Small acts of competence drew attention. A middling sergeant watched him reposition a log in the hauling team and asked a pointed question later. "You a soldier? Where'd you train?"
"Never trained," he said. "Just worked with tools." The sergeant shrugged and walked away; suspicion in this place often led to death, but interest could lead to assignment and, more dangerously, to patronage.
That evening he tried a risky idea. With Zhang's help, he convinced two other weary laborers to hide behind the outcrop and pretend to hang back in line. When the overseer's patrol glanced their way, they feigned exhaustion. The ploy worked; the patrolling guard moved on, believing the trio had merely collapsed. For the first time in days, the three of them had a private space to rest, to clean hands, to share secrets.
"Keep it small," Zhang murmured. "One hiding place. One plan at a time."
He nodded. The system pulsed, delivering a small reward for ingenuity: a list of basic drill commands, schematics for a crude spear from scavenged iron, and a notation: [Unlock: Discreet Recruitment]. The panel suggested names, ranks, and a method for binding loyalty that would not attract immediate reprisals if done carefully.
He thought of the dozens of broken men around the camp and felt something rise behind his ribs—possibility. If he could slowly gather a handful of trusted fighters, if he could train them out of sight and with stealth, they might stake out protection for the weak and gather more men. It would be slow; every recruit increased risk. But the alternative was extinction.
That night, the three-man refuge hummed with quiet conversation: the spy of rumor, the barter of food portions, whispers of families.
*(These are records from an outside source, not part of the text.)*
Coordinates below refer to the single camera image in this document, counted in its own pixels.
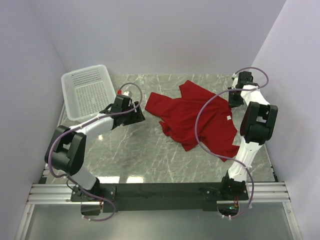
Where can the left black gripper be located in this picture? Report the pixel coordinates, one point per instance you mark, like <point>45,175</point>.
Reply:
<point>137,116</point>

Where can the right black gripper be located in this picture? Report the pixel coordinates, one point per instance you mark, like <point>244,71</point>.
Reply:
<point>233,103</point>

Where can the red t shirt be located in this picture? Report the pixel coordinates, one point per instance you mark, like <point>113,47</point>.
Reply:
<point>198,115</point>

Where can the white plastic perforated basket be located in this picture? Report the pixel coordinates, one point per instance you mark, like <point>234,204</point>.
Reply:
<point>86,92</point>

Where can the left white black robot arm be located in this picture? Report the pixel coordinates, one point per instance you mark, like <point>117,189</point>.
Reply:
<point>66,152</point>

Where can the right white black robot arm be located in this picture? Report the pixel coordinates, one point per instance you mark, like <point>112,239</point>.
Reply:
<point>256,128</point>

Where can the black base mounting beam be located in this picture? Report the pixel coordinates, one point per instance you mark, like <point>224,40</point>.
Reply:
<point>170,196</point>

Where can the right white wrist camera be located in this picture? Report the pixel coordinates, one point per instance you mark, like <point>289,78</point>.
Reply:
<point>234,81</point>

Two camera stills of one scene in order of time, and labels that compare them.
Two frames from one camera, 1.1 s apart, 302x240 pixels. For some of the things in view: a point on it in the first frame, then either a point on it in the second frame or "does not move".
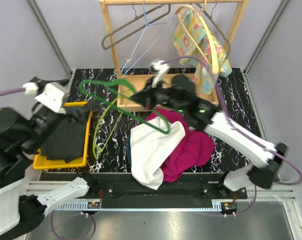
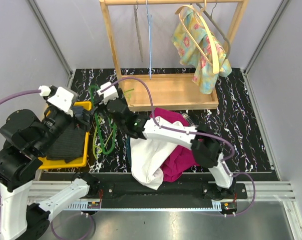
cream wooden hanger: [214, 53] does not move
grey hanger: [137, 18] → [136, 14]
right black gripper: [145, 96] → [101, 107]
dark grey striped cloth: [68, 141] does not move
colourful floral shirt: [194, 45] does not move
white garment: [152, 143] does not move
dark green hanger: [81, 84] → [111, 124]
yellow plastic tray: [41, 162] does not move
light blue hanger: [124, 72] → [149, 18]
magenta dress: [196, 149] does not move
A thin thread of camaraderie was forming—something human in a place designed to strip humanity bare. He lay awake, listening to the camp's distant moans, and felt the fragile architecture of loyalty start to form.
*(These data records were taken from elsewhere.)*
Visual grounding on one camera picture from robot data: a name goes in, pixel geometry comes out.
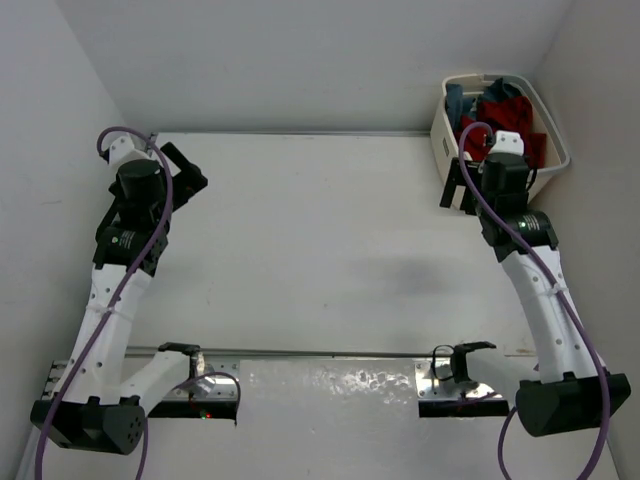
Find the reflective foil panel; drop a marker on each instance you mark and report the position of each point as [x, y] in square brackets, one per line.
[326, 387]

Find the cream laundry basket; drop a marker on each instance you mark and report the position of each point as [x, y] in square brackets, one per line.
[445, 146]

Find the blue t shirt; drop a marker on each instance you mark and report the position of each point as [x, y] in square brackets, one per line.
[459, 104]

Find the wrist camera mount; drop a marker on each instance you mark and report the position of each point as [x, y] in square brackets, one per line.
[123, 150]
[506, 142]

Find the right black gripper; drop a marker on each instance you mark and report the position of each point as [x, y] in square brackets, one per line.
[454, 180]

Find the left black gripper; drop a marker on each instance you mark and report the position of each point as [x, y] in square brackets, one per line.
[186, 182]

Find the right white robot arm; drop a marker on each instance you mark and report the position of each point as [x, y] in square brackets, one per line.
[570, 390]

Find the red t shirt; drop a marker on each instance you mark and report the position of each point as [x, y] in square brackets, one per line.
[516, 115]

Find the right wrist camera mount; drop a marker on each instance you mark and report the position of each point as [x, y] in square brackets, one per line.
[506, 142]

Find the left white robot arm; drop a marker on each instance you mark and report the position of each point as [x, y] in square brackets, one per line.
[92, 407]

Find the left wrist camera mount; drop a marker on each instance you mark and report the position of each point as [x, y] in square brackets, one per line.
[123, 150]

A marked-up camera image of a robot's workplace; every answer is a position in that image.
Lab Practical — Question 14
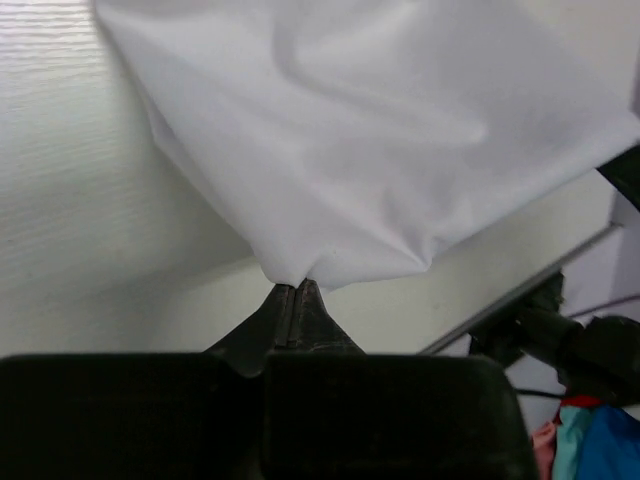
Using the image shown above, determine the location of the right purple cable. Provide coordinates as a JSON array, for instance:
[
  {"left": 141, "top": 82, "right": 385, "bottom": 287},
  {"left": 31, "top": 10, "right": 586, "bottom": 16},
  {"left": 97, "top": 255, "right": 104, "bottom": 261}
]
[{"left": 567, "top": 294, "right": 640, "bottom": 319}]

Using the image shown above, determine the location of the white t shirt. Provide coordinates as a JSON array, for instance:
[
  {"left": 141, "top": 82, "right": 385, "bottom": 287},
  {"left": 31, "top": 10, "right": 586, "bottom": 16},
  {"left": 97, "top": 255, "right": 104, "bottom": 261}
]
[{"left": 95, "top": 1, "right": 639, "bottom": 288}]

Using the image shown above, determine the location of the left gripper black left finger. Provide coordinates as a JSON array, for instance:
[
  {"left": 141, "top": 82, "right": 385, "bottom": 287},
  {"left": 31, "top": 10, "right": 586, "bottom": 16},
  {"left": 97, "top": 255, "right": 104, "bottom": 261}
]
[{"left": 1, "top": 285, "right": 293, "bottom": 479}]

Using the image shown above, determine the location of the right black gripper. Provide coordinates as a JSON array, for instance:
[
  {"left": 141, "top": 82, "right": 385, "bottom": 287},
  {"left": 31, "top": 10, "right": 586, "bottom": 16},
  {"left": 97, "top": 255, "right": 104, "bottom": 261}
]
[{"left": 597, "top": 144, "right": 640, "bottom": 210}]

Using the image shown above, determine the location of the colourful clothes pile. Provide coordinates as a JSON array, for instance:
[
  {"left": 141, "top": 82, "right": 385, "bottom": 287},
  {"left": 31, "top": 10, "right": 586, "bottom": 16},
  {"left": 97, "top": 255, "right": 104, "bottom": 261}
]
[{"left": 531, "top": 395, "right": 639, "bottom": 480}]

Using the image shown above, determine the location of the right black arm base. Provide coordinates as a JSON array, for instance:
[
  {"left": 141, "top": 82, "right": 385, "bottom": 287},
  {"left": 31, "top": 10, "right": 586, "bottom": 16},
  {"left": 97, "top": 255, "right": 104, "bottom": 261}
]
[{"left": 469, "top": 272, "right": 639, "bottom": 407}]

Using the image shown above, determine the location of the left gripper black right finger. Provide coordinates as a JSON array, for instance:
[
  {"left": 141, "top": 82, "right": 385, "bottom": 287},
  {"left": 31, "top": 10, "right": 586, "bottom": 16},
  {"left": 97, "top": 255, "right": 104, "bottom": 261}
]
[{"left": 260, "top": 278, "right": 541, "bottom": 480}]
Outside, torches flickered. Guards laughed and drank. Inside, a slave with a soldier and two companions dreamed of a single gate: not one in stone, but one in men. If he could inch the gate open, he would. If he could tighten the circle, he would protect the weak. If he could bind loyalty by example rather than force, he might someday walk free from the shackle at his ankle.
The Great Wall rose behind him, monstrous and indifferent. Yet beneath its shadow, a small flame kindled—a furtive spark that might someday be fanned into something more terrible.